I am not following what you're asking. Are you concerned about the water washing back into the bilge pump? I plan on putting my bilge pump thru hull fitting below water line and put a check valve to keep water from going back into the boat.


----------



## fjmaverick (Sep 18, 2015)

My bilge pumps thru hull are in my transom. I have one on each side. 



The thru hull on the bottom is a baitwell drain.


----------



## Daz (Jul 14, 2015)

I'd go as high as possible with the thru hull. Do you have room for a vented loop? A check valve is a possibility if there's no other option, but they're generally not recommended. I'd never put a thru hull below the waterline and depend on a check valve to keep water out. As a last resort, could you pump to your motor well and let the water drain from there?


----------



## GatorFan321 (Jun 8, 2016)

im not allowed to post pictures yet i guess but mine is pretty high. About an inch from where the deck and hull meet.


----------



## GatorFan321 (Jun 8, 2016)

Figured it out. Its the round silver hole. By the pirate.


----------



## ceejkay (May 7, 2016)

I'm worried about water coming through the thru hull and back feeding through the pump. I fished for a couple years on a boat where the deck was always wet and I'm trying to avoid that. Not much just a constant shear. Where i would put the thru hull would be at least 6" above the water line at rest. If i put the thru hull just below the casting deck i suppose i can attach the loop to the bottom of the casting deck and out the transom. I do have a bilge plug that i can pull and run to drain water faster if needed. I guess I'm just over thinking it


----------



## Icroc (Feb 23, 2013)

GatorFan321 said:


> Figured it out. Its the round silver hole. By the pirate.

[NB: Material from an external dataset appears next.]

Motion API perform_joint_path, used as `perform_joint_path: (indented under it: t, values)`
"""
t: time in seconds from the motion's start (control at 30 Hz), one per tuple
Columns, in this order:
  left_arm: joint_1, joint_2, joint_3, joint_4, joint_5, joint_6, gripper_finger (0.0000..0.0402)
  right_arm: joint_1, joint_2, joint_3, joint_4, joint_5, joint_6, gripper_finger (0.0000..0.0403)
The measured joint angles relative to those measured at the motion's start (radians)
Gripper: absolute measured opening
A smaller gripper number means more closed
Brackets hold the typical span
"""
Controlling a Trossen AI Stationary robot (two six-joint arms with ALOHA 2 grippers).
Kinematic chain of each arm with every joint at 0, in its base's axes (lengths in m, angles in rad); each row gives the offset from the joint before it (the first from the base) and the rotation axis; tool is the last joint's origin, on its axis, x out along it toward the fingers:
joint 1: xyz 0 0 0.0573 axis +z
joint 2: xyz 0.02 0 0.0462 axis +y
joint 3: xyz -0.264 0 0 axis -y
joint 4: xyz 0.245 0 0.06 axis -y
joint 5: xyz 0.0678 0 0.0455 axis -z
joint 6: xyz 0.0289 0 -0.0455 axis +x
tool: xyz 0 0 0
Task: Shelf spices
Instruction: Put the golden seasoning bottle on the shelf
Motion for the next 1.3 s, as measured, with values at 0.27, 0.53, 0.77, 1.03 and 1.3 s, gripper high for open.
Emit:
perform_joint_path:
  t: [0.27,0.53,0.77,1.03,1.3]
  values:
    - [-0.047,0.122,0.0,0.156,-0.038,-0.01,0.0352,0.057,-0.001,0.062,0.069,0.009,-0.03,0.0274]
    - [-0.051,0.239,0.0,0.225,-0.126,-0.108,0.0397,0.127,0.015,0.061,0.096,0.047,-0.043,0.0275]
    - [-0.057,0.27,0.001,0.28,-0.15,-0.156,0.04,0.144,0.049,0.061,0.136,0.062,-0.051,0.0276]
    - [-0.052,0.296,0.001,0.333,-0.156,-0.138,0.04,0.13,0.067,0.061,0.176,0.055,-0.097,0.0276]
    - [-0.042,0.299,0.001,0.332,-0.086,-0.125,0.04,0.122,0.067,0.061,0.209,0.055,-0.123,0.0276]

Is this a shadowcast 17 no tunnel?


----------



## GatorFan321 (Jun 8, 2016)

Icroc said:


> Is this a shadowcast 17 no tunnel?


Yes


----------



## CodyW (Jan 26, 2016)

ceejkay said:


> I'm worried about water coming through the thru hull and back feeding through the pump. I fished for a couple years on a boat where the deck was always wet and I'm trying to avoid that. Not much just a constant shear. Where i would put the thru hull would be at least 6" above the water line at rest. If i put the thru hull just below the casting deck i suppose i can attach the loop to the bottom of the casting deck and out the transom. I do have a bilge plug that i can pull and run to drain water faster if needed. I guess I'm just over thinking it


That's what check valves are for..... They also make a plastic cover with a ball to stop water from going back in to.

check valve










ball check valve


----------



## ceejkay (May 7, 2016)

thanks cody i might just use the check valve and not worry


----------